(Stored data entries)
◇ ◇ ◇

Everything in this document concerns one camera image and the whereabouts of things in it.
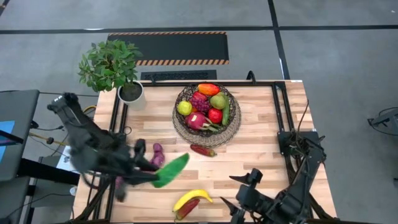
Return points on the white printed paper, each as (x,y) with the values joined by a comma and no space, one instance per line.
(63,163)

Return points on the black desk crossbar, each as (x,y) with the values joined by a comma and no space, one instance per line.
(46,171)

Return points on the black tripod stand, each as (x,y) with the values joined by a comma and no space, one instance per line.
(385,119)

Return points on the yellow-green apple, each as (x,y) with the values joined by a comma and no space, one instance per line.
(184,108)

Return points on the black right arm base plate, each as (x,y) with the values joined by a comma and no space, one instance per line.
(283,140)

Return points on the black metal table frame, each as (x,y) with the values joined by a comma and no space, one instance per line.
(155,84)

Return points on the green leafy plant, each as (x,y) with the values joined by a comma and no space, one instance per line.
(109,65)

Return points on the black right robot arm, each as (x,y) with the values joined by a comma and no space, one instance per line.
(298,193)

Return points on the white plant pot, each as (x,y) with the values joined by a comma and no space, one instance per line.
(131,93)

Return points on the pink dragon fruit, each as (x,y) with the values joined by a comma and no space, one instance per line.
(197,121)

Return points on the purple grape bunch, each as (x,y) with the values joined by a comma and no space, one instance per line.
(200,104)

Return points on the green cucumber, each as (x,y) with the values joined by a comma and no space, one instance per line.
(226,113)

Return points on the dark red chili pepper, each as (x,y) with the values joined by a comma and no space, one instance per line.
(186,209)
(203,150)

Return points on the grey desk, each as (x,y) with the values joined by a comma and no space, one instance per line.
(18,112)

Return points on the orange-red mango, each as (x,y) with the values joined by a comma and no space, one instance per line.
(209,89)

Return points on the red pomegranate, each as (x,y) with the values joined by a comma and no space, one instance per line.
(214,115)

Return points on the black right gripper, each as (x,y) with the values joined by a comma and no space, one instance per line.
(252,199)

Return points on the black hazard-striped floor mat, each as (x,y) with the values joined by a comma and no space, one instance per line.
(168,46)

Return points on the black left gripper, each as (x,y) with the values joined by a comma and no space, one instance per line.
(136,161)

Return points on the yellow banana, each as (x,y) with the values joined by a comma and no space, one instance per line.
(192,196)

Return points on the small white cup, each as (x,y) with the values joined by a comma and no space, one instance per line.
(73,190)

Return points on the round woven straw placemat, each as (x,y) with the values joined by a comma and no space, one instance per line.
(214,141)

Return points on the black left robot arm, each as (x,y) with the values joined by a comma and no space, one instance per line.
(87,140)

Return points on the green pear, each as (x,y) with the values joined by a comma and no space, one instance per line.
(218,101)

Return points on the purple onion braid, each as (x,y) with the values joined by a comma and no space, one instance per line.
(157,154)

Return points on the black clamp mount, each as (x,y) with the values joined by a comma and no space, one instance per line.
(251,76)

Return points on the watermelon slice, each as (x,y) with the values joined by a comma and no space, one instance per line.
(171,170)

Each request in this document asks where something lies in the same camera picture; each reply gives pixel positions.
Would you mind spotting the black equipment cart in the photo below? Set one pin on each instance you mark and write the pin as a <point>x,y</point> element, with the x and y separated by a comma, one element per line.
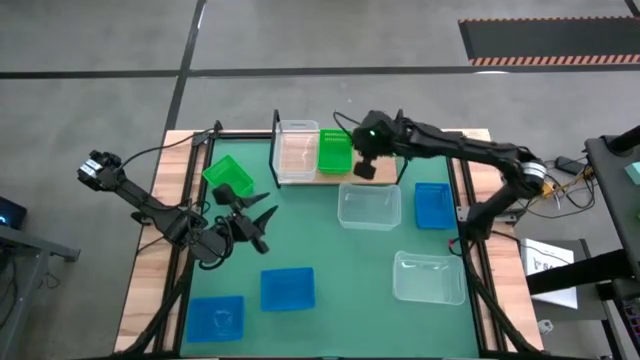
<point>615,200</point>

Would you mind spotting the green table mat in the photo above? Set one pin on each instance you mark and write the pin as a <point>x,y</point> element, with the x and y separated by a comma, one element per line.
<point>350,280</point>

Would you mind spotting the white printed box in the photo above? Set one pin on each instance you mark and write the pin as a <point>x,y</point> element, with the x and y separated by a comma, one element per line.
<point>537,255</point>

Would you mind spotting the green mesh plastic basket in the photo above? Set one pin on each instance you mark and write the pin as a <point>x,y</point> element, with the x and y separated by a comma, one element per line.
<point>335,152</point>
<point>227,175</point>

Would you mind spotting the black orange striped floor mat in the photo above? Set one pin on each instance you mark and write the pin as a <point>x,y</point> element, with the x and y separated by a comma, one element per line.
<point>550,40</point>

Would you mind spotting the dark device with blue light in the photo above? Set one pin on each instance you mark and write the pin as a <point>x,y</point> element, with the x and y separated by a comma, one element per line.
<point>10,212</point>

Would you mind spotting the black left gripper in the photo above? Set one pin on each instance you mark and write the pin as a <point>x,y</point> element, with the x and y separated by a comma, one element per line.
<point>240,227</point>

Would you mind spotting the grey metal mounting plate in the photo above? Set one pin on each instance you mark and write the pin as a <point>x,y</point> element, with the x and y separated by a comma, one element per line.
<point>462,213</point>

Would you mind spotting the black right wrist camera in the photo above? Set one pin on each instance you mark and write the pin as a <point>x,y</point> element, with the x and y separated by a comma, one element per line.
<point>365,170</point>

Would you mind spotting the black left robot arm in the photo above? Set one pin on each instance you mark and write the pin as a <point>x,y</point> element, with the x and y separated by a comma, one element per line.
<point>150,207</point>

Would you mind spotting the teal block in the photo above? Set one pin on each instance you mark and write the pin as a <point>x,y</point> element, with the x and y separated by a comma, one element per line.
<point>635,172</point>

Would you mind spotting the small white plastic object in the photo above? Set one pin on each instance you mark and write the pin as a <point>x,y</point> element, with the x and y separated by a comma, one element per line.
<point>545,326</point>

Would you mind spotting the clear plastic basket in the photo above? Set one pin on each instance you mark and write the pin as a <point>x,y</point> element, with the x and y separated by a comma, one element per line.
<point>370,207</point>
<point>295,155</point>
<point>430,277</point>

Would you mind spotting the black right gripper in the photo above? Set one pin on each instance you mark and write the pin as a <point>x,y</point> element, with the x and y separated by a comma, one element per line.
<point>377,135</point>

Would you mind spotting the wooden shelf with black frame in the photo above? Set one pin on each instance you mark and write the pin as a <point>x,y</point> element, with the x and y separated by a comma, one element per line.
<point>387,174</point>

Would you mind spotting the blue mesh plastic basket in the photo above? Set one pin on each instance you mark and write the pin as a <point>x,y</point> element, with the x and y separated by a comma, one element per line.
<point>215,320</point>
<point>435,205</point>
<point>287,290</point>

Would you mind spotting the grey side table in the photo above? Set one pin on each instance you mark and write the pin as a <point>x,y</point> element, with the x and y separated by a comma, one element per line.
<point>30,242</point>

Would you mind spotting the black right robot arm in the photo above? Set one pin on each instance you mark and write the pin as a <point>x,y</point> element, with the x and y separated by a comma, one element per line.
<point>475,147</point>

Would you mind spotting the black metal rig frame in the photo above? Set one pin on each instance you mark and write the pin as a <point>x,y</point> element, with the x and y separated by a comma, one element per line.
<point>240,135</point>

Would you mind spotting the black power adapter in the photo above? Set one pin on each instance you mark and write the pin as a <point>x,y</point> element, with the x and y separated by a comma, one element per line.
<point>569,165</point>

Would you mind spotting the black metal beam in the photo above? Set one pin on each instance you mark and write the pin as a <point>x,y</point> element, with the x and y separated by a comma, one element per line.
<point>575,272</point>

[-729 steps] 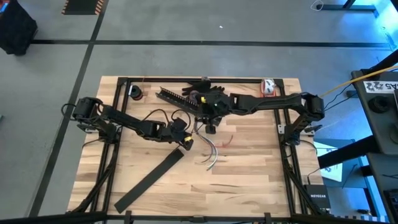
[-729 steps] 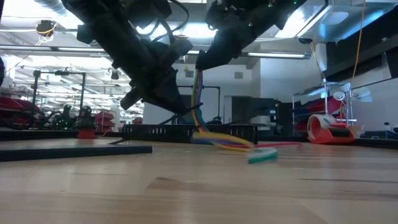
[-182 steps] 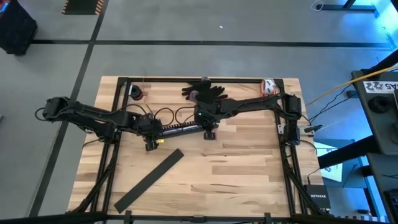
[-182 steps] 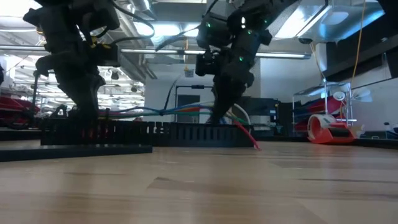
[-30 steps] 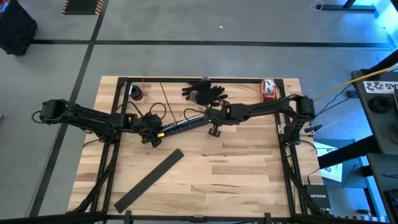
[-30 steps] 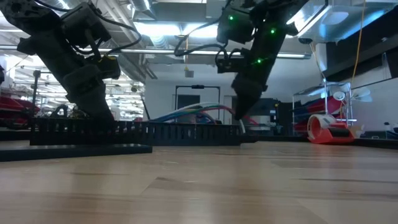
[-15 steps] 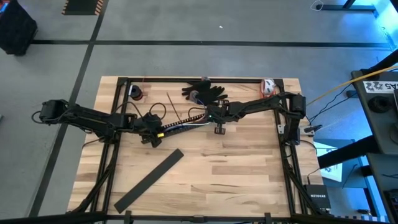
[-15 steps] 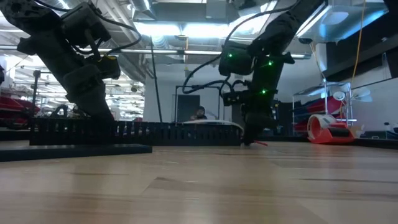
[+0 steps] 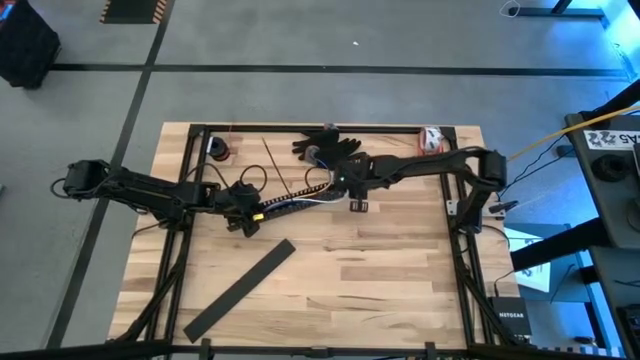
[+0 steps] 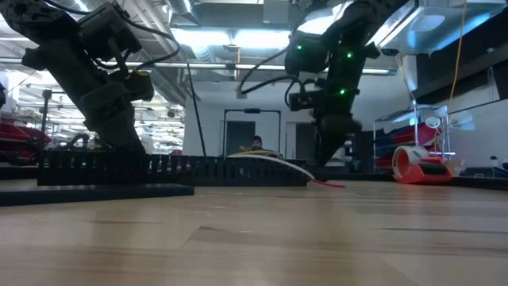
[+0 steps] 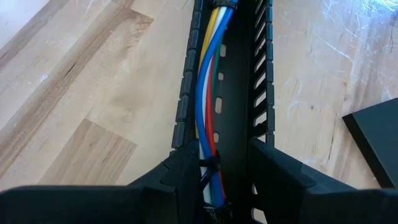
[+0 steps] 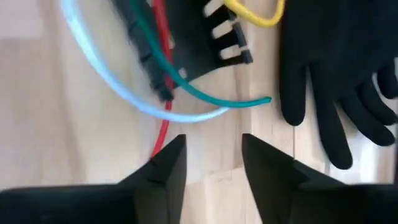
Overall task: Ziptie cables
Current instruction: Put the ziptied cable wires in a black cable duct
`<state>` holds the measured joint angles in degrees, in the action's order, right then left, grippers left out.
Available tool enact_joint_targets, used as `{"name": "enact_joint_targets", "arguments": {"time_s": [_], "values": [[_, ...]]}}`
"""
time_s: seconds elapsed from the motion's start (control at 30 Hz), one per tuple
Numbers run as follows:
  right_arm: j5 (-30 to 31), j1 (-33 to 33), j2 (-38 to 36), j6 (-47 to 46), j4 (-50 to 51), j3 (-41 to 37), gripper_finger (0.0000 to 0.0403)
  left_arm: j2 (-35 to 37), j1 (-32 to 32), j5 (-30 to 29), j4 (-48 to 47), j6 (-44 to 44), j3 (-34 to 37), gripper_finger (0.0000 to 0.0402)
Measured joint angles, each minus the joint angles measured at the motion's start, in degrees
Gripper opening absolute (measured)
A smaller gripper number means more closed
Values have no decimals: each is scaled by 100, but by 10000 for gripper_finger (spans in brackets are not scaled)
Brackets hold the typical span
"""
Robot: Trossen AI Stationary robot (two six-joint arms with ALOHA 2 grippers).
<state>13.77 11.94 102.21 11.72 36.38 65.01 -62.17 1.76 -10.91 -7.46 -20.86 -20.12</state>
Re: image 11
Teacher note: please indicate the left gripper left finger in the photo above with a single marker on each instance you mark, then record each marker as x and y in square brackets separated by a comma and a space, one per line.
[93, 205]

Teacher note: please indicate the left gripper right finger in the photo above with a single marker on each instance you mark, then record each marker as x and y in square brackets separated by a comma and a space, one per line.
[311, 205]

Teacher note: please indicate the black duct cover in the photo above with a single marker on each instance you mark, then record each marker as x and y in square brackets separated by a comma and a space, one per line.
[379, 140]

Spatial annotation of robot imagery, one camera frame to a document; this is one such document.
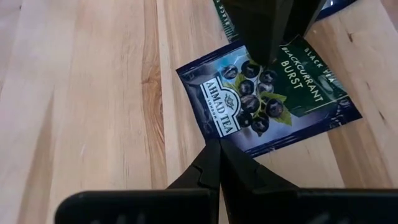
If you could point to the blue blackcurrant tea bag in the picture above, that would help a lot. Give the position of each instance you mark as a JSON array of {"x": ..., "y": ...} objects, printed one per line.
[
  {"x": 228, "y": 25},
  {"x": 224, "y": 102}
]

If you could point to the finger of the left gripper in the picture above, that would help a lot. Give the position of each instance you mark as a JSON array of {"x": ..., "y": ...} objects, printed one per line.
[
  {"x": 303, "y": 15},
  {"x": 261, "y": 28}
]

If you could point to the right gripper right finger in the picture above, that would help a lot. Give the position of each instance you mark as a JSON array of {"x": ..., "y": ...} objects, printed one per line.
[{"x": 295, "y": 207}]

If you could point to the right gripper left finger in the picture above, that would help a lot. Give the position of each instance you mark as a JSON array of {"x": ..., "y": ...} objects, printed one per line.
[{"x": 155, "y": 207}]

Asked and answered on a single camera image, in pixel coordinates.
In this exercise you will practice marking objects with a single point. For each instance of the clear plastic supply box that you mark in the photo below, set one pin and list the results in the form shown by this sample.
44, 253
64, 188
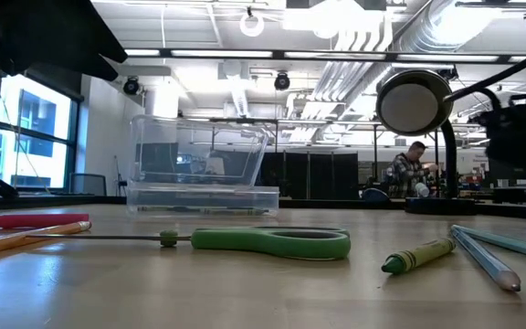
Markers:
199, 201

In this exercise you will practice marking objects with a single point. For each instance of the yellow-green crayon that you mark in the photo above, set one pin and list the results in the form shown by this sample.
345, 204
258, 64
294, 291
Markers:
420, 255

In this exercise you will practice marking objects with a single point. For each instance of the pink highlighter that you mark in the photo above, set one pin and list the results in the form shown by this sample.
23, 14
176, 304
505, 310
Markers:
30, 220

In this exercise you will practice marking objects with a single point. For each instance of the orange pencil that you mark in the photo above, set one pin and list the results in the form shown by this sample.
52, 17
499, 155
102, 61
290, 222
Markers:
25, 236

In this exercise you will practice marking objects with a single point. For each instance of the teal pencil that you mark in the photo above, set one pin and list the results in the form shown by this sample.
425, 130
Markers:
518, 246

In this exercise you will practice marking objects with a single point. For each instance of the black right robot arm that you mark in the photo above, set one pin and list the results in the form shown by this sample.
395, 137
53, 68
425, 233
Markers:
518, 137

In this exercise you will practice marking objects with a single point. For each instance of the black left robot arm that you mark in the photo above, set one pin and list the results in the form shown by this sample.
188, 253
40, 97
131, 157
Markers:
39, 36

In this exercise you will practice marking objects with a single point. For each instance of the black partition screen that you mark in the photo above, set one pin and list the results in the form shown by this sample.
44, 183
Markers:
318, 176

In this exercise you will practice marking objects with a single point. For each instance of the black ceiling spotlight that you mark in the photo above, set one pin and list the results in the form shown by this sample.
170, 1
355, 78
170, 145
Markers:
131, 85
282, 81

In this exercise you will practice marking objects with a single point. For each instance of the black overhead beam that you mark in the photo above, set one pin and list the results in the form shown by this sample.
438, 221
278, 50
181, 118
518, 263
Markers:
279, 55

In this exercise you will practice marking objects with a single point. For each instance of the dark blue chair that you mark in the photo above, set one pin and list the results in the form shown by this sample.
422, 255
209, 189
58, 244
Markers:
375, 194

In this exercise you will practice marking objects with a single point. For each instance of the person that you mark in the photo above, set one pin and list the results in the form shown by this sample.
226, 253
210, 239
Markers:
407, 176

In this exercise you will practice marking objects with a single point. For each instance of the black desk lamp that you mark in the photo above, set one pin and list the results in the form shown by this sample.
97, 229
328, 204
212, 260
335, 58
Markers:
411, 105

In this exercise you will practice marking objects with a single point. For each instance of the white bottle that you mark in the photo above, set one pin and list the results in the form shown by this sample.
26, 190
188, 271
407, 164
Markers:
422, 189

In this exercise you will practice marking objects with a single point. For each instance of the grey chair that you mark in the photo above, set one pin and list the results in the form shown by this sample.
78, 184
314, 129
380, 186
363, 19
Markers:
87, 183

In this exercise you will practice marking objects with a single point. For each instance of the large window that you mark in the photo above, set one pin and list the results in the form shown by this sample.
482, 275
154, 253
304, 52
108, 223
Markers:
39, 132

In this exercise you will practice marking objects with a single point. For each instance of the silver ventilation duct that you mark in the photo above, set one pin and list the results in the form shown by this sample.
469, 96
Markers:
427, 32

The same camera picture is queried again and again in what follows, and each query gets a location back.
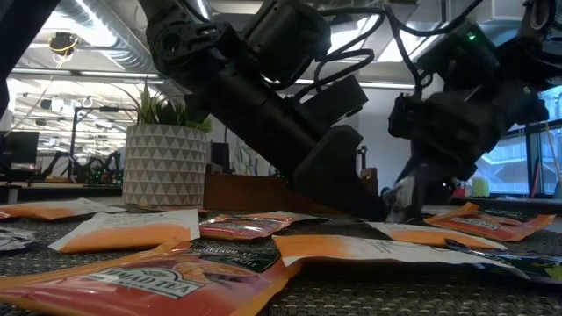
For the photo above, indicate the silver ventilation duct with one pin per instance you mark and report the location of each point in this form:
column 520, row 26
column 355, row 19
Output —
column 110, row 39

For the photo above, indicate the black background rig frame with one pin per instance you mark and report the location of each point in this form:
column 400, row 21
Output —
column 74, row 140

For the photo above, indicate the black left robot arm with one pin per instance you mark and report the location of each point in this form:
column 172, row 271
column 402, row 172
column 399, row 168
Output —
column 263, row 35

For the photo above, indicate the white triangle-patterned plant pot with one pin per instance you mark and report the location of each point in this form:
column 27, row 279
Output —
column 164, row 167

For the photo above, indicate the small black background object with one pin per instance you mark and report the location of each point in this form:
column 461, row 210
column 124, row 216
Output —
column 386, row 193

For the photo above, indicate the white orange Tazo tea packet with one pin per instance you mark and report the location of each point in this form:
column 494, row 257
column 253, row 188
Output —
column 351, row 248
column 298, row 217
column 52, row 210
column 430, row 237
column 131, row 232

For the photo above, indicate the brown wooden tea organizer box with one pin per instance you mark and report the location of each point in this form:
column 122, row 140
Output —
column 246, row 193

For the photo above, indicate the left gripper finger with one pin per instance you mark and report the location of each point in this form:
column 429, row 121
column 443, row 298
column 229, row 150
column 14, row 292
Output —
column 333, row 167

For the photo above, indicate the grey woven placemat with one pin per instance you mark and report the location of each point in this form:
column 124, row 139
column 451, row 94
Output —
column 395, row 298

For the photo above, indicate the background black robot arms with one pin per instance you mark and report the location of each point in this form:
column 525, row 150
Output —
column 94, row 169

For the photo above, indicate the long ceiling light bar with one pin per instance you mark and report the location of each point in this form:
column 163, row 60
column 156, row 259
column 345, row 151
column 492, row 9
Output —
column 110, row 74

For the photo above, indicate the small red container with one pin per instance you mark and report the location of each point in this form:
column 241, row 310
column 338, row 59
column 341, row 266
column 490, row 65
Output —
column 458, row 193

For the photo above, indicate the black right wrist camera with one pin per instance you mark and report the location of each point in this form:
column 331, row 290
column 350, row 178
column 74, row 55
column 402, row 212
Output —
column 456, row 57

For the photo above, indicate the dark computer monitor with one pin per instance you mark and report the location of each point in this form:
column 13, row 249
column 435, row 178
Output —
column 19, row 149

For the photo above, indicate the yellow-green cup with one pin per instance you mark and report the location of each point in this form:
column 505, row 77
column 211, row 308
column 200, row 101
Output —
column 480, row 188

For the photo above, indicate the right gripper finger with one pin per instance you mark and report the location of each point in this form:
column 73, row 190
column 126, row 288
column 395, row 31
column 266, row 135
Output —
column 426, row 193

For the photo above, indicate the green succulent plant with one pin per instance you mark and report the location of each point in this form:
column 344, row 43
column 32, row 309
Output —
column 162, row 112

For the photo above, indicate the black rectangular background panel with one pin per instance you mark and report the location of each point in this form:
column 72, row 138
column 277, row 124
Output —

◇ ◇ ◇

_Problem statement_
In the data above, find the line that contains "<point>537,255</point>" and the line that contains "<point>550,40</point>". Repeat exactly those lines and every line between them, and only those.

_Exercise output_
<point>537,255</point>

Would you mind spotting the green mesh plastic basket in the photo above? Set one pin on each instance you mark and write the pin as a <point>x,y</point> element, with the x and y separated by a comma, one element per line.
<point>335,152</point>
<point>227,175</point>

Would you mind spotting the black orange striped floor mat in the photo above? Set one pin on each instance you mark and write the pin as a <point>x,y</point> element, with the x and y separated by a comma, one element per line.
<point>550,40</point>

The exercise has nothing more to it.